2. HOMA-IR index values were statistically different between AGA patients and controls and statistically different between patients and controls subgroups.
3. Among demographic variables, family history of AGA was found to be significantly different between patients and controls, and also between patients and controls subgroups.
4. Diastolic BP was found to be significantly different between AGA male patients and male controls.
5. Among demographic variables, family history of DM was found to be significantly different between patients and controls, female patients and female controls, and obese patients and obese controls.
6. Among biologic variables, serum level of cholesterol, TG, HDL-C, and LDL-C were found to be significantly different between patients and controls and between patients and controls subgroups, except HDL-C which was not statistically different between female patients and female controls and between obese patients and obese controls, and also TG which was not statistically different between non obese patients and non obese controls.
7. Among biologic variables, serum levels of insulin were found to be significantly different between patients and controls and between patients and controls subgroups.

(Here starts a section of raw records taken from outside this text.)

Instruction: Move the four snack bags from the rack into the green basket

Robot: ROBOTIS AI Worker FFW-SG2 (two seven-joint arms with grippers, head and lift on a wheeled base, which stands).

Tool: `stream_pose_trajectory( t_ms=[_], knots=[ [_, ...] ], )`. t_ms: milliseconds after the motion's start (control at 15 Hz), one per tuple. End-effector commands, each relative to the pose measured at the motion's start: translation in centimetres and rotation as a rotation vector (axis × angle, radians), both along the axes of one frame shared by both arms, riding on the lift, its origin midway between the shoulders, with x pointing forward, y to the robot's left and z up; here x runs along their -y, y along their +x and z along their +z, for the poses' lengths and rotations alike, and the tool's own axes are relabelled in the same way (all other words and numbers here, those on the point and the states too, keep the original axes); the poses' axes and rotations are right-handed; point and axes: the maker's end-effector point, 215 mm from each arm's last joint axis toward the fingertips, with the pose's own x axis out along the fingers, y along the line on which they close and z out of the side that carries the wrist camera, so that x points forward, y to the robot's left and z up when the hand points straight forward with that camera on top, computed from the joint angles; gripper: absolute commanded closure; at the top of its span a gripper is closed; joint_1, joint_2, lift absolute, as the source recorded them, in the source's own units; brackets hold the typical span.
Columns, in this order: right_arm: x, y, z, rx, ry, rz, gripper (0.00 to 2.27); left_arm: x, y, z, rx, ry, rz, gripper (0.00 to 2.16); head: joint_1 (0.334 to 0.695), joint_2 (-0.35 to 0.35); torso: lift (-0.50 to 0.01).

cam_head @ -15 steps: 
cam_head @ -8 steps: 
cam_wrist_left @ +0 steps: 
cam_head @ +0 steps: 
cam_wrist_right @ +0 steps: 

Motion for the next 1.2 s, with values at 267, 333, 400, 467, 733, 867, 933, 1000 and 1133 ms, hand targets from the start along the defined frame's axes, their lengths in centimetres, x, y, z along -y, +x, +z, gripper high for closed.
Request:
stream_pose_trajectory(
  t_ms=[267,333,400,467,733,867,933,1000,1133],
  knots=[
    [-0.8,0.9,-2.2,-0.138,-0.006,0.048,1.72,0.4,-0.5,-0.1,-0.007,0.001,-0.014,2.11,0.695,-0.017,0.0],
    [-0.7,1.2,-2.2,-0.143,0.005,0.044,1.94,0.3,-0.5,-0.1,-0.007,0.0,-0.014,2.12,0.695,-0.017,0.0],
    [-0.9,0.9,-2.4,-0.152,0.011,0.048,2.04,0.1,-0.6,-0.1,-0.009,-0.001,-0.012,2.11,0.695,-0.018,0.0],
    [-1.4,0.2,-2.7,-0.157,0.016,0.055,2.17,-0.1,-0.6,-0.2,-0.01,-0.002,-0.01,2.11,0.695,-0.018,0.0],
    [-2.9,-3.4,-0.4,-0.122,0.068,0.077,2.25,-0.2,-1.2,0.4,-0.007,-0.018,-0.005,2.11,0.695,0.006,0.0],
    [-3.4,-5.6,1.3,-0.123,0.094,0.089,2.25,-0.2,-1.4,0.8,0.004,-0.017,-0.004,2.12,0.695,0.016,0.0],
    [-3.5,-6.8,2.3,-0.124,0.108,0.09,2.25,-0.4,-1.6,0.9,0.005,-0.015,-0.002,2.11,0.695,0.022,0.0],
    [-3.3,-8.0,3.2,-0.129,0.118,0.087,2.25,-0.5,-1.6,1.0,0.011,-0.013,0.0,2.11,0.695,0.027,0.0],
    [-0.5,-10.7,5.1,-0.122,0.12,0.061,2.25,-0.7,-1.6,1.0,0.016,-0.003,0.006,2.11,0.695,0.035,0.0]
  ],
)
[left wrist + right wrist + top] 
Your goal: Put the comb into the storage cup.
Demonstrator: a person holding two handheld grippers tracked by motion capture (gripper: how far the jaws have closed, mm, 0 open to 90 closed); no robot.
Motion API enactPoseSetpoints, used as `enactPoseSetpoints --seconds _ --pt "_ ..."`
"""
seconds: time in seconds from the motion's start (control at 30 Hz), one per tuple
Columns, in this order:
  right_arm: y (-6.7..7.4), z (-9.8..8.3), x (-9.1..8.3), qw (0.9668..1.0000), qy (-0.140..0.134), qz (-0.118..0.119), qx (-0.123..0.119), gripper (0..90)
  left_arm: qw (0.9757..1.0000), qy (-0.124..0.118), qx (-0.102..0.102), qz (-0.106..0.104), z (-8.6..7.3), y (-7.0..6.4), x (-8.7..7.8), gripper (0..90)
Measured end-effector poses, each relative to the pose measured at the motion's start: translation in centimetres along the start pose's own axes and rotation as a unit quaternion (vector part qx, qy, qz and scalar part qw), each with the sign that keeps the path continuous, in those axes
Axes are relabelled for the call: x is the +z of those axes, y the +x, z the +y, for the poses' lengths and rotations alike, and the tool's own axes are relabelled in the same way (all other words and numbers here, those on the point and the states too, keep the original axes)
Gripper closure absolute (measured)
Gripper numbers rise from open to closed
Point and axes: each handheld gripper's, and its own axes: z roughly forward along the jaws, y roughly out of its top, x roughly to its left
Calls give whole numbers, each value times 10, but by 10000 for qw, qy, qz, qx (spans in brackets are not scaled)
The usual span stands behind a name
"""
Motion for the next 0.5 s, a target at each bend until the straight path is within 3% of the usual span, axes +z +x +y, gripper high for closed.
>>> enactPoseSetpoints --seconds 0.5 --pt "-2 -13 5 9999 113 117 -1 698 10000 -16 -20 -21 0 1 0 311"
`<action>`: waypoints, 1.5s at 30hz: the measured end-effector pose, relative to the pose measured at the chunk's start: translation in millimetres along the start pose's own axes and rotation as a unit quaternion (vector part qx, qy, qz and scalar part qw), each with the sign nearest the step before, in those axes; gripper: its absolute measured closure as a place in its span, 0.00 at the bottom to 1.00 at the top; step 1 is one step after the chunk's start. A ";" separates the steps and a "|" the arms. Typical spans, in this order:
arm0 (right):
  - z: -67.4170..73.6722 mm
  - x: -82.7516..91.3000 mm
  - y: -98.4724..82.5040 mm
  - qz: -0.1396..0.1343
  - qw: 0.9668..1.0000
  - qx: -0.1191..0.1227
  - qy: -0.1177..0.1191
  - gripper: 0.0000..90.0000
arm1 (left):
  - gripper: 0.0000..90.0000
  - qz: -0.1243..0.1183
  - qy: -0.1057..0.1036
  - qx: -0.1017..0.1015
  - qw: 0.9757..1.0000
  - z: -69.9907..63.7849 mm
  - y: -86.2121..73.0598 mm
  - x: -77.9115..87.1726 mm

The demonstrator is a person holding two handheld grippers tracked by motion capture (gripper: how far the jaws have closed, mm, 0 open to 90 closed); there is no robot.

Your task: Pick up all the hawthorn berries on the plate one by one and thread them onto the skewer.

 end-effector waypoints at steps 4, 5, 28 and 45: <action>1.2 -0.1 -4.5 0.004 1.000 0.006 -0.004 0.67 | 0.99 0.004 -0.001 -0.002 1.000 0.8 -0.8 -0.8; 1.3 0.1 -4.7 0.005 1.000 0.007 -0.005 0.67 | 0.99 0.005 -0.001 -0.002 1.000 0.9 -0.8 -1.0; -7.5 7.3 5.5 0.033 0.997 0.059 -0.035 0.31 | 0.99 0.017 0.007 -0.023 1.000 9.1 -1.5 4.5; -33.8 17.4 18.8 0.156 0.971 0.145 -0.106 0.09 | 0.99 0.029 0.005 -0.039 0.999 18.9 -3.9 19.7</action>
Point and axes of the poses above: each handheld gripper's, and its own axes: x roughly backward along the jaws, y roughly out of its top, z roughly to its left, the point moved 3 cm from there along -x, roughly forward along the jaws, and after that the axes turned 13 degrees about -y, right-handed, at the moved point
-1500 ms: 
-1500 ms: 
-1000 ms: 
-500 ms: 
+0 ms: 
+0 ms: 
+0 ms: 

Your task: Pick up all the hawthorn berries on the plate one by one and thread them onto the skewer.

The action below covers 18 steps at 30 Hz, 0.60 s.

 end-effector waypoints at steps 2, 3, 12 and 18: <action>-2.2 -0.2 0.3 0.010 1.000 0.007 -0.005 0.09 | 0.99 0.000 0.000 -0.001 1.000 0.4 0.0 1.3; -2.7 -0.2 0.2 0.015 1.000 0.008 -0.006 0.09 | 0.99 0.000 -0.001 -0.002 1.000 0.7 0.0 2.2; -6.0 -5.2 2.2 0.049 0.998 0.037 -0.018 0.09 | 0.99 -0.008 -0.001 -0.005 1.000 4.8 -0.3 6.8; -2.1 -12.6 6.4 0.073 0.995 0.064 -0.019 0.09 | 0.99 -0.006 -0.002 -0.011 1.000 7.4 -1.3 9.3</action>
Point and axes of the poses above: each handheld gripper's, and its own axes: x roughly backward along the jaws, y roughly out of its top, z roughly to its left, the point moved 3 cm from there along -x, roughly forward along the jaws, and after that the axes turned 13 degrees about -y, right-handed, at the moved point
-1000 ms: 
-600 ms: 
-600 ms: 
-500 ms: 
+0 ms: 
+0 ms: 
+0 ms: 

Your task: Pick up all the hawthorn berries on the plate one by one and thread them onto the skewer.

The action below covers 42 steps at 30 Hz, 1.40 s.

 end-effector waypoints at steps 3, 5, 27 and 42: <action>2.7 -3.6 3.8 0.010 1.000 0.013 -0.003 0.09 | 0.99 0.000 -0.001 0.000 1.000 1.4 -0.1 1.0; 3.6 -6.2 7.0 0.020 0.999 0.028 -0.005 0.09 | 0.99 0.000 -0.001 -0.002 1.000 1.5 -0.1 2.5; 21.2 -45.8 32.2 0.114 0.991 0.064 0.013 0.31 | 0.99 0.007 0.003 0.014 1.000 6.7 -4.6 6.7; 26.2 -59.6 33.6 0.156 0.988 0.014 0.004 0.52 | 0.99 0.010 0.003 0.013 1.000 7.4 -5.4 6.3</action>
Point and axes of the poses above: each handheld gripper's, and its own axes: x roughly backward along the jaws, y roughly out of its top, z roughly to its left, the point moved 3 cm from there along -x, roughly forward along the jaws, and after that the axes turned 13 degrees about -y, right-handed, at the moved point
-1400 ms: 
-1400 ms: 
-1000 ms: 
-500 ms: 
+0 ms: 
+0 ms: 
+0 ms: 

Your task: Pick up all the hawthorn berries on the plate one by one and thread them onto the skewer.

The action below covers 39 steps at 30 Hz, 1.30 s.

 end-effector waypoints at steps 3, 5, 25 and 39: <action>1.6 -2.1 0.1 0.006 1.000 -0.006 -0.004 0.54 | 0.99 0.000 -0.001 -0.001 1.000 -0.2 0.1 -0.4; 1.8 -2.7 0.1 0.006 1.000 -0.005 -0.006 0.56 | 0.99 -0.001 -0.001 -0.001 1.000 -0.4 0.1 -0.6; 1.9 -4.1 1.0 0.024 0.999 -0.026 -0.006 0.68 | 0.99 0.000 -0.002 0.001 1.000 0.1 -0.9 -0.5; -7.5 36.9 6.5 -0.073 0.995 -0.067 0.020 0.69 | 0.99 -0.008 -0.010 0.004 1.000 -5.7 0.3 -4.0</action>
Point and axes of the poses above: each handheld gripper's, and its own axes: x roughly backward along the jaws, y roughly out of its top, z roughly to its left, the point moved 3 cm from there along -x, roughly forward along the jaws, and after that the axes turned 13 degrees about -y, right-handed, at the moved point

8. In all demographic and anthropometric variables, there were positive significant correlations between HOMA-IR index values and weight, smoking and family history of DM in all patients groups.
9. In all biologic variables, there was positive significant correlation between HOMA-IR index values and serum levels of cholesterol in only male patients group.
10. In all biologic variables, there were positive significant correlations
between HOMA-IR index values and both serum levels of insulin and
fasting blood glucose levels in all patients groups.
11. Among biologic variables, there were no significant correlations
between HOMA-IR index values and both serum levels of SHBG and
serum levels of testosterone in all patients groups.